CD autorizó a incorporar 25 hectáreas a la zona urbana

(Winifreda) – El Concejo Deliberante de Winifreda autorizó al Ejecutivo municipal a incorporar 25 hectáreas pertenecientes a un emprendimiento inmobiliario privado denominado “Altos de Winifreda” al radio urbano.
Los concejales del Frepam y PJ sancionaron por unanimidad la ordenanza respectiva para dar respuesta a “la gran demanda de terrenos” por parte de vecinos beneficiados con líneas de créditos sociales como el Procrear y “ante la carencia de los mismos en la zona urbana es necesario ampliarla con el fin de lograr la construcción de viviendas”.
Esas 25 hectáreas pertenecen al bonaerense Luis Palomo y al santarroseño Sergio Muller y están ubicadas a unos 600 metros al sur del pueblo. Los inversores en 2010 habían presentado en el municipio un proyecto para incorporarlas al ejido urbano con su correspondiente plan de urbanización.

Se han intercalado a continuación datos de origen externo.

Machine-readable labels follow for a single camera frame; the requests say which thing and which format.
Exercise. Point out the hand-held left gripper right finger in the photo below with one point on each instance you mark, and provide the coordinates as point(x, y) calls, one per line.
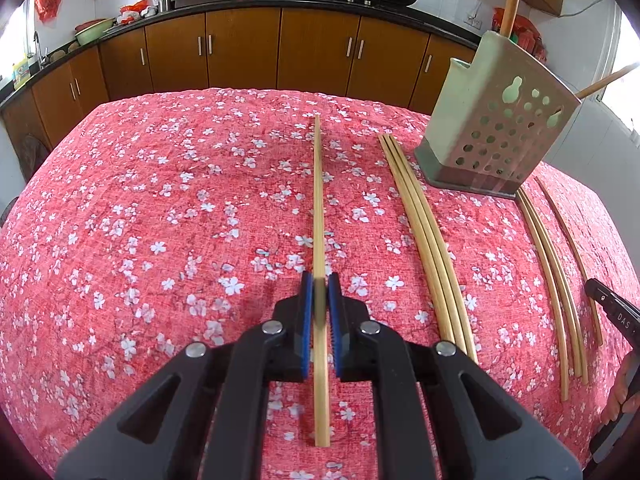
point(336, 350)

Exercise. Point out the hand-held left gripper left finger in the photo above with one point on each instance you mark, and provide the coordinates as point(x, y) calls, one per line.
point(307, 340)

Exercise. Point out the wooden chopstick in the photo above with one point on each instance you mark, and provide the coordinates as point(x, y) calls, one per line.
point(318, 200)
point(560, 340)
point(446, 260)
point(511, 5)
point(436, 260)
point(583, 360)
point(605, 82)
point(576, 355)
point(565, 232)
point(426, 260)

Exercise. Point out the beige perforated chopstick holder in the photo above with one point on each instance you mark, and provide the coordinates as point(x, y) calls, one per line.
point(500, 125)

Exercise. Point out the person's right hand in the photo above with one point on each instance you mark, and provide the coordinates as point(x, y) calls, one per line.
point(617, 390)

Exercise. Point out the bright window with cup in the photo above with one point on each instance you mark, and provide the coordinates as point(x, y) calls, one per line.
point(627, 90)

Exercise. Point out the red bags in corner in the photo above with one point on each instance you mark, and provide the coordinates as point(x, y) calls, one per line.
point(525, 30)

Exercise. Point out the red and white plastic bag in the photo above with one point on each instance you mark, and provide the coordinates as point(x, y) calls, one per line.
point(136, 12)

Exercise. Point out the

Según detallaron, esas tierras fueron subdivididas en 168 lotes que totalizan 251.379 metros cuadrados, la superficie cedida a calles internas es de 68.344 metros cuadrados y 416 metros cuadrados fueron destinados a ochavas. Por su parte, tres terrenos de algo más de 1.000 metros cuadrados cada uno fueron cedidos al municipio para uso comunitario y comunal.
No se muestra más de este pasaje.